The river is what connects this particular community to the rest of the world. It is the only way to get to the village. Everything they know travels through the river. Not only food, but also war, good and bad news, as the village is isolated in the middle of the jungle. Since the river represents their only link to the world, it may as well be their link to the other worlds, to what there is before and after life. The river is also what brings us as a viewer to this village, as if the camera were a spirit that arrives from the jungle floating on the water. And it is through the ritual singing of the villagers and their work on memory, that the souls are able to go away to the afterlife, through the river again. Creating a cycle this way. What we experience in the short is a parenthesis between life and death, or life and afterlife, a cycle symbolized by the river. For me the river is a symbol not only of their resilience and their ability of letting go (since a river is never the same twice), but water is also a magical element of reflection on our emotions. Reflection on the past, reflection on our dead, reflection of the meaning of what surrounds us. A reflection of what is real, giving to the universe of the short film a hint of “magical realism” where what we experience is more than what we just see at first sight.

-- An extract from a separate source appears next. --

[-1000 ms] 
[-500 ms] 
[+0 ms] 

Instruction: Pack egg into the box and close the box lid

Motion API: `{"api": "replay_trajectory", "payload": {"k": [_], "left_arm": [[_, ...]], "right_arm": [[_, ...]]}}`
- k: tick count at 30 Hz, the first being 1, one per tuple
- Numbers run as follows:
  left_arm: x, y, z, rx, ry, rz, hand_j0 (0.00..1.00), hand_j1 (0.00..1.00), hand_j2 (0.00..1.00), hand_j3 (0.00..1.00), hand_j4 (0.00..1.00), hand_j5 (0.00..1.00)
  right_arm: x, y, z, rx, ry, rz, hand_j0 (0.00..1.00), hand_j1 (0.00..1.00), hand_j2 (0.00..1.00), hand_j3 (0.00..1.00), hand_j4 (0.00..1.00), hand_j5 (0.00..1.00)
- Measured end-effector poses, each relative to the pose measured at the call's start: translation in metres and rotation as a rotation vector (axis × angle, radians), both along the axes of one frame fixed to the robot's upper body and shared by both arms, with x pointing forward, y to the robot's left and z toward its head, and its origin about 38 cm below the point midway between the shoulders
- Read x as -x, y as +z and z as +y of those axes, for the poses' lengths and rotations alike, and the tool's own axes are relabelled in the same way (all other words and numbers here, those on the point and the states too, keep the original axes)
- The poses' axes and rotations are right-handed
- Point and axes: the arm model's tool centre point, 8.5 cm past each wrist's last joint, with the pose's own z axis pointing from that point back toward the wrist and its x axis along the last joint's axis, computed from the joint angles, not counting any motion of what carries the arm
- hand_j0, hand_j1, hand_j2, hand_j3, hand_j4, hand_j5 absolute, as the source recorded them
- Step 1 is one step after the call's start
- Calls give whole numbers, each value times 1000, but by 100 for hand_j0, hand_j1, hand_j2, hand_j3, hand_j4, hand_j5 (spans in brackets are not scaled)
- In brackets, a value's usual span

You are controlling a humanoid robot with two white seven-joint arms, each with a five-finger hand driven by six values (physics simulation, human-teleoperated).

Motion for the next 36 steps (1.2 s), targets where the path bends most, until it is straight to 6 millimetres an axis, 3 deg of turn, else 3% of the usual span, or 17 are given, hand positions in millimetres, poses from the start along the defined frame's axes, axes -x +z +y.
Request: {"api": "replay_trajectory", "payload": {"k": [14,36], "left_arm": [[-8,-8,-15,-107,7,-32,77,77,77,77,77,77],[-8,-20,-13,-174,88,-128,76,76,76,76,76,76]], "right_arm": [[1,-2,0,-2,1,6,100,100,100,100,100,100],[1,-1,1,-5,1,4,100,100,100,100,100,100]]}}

Would you say that the short film format has given you any particular freedom?
Sure. Every film has its own rules, and this particular film developed itself as a short film because it asked for it. The short form allowed us to play with the fact that the story of the film is not a “one-character story”, but an experience of a collective consciousness of what lives in this village and the people’s view on life and death. I don’t think we could have been as playful as we were with jumping from one story to the other if the film had been longer, since it was also about concealing a glimpse of the mystery of this village, rather than explaining the facts and giving too much information. The short form kept it focused and playful, just what we wanted.
Our Song to War is being shown in Lab Competition L5.